:: Work to be completed ::
What you return must be an exact copy of the lines in the listing below between the line holding "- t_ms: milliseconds" and the line holding "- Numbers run", inclusive, and nothing more.

:: Material to process ::
[Start of Attachment]
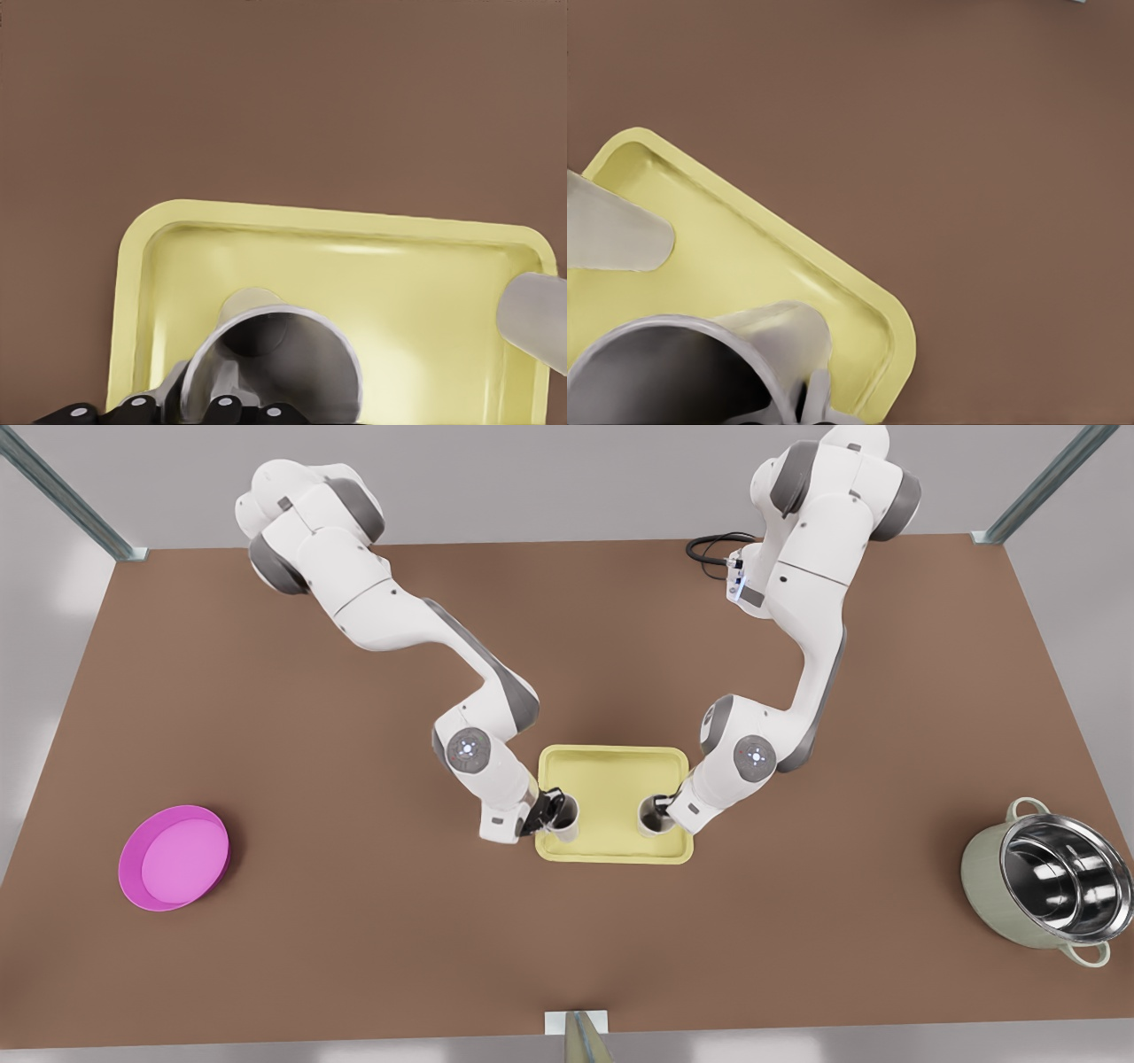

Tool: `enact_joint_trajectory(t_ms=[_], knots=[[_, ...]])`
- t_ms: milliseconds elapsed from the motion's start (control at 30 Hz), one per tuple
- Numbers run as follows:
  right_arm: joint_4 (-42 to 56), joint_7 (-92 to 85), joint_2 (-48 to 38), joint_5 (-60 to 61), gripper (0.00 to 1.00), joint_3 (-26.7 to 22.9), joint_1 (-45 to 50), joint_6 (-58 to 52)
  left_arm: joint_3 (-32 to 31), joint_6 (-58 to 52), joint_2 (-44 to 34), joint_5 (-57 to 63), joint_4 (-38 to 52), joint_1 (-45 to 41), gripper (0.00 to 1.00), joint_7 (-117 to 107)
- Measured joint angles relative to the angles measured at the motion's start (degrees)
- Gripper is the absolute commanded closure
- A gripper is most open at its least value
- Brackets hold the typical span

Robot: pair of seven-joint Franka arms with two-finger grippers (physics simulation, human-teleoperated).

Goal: Use both arms to respectively pick up the white IKEA cups from the middle-left and middle-right positions, then place the white IKEA cups onto the middle-middle tray, ensuring that the cups remain upright and do not tip over

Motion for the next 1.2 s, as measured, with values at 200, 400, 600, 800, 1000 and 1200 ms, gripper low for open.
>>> enact_joint_trajectory(t_ms=[200,400,600,800,1000,1200], knots=[[-2.66,3.04,0.31,0.51,0.79,0.07,2.82,0.59,-0.02,0.71,-0.31,-1.87,-0.03,0.27,0.00,-0.09],[-4.26,4.98,1.05,0.49,0.79,0.08,3.34,0.51,0.29,-3.76,-5.43,-0.58,0.67,0.79,0.00,-2.00],[-3.70,7.37,0.98,-0.35,0.00,0.05,3.15,-0.02,1.35,-32.89,-9.65,10.81,25.32,9.13,0.00,-3.21],[-3.11,11.11,0.74,-1.81,0.00,-0.01,3.17,-1.04,3.82,-54.62,-16.19,18.20,28.51,11.29,0.00,1.25],[-4.54,11.22,-4.87,-0.26,0.00,1.27,4.39,-3.25,3.87,-63.19,-15.51,16.58,28.62,11.51,0.00,4.79],[-3.68,11.25,-11.08,-1.18,0.00,0.96,-4.57,-21.54,3.95,-66.38,-15.45,15.01,28.53,11.85,0.00,7.35]])
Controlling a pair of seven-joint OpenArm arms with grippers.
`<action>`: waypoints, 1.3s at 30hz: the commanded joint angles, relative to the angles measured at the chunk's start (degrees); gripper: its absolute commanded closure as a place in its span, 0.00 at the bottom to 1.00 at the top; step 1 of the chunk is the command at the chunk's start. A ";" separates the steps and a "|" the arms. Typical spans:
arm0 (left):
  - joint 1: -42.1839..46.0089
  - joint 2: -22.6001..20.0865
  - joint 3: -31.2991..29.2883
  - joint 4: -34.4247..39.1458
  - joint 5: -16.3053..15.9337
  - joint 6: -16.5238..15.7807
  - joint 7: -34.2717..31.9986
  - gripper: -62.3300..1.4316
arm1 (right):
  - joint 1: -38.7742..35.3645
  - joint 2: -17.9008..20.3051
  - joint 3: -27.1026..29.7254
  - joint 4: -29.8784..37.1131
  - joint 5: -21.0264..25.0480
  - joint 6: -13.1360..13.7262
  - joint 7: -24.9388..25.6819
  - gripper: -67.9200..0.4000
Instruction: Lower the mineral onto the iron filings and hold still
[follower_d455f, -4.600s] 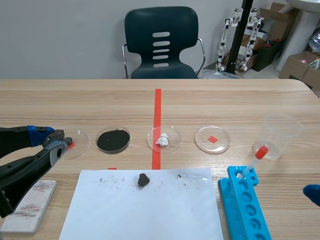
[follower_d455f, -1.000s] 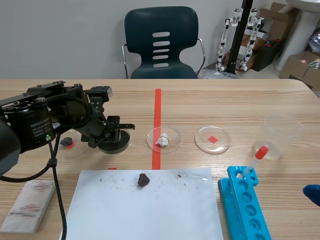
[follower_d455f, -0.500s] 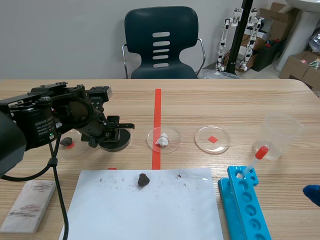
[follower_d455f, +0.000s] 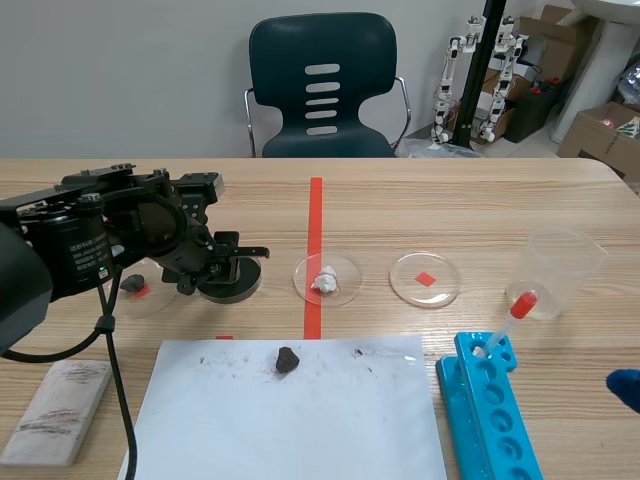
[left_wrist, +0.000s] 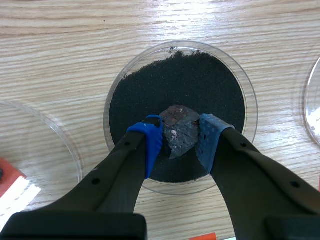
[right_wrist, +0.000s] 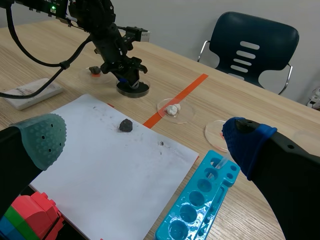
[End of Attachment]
:: Completed exercise ::
- t_ms: milliseconds elapsed from the motion's start (control at 30 Hz), one per tuple
- Numbers run as follows:

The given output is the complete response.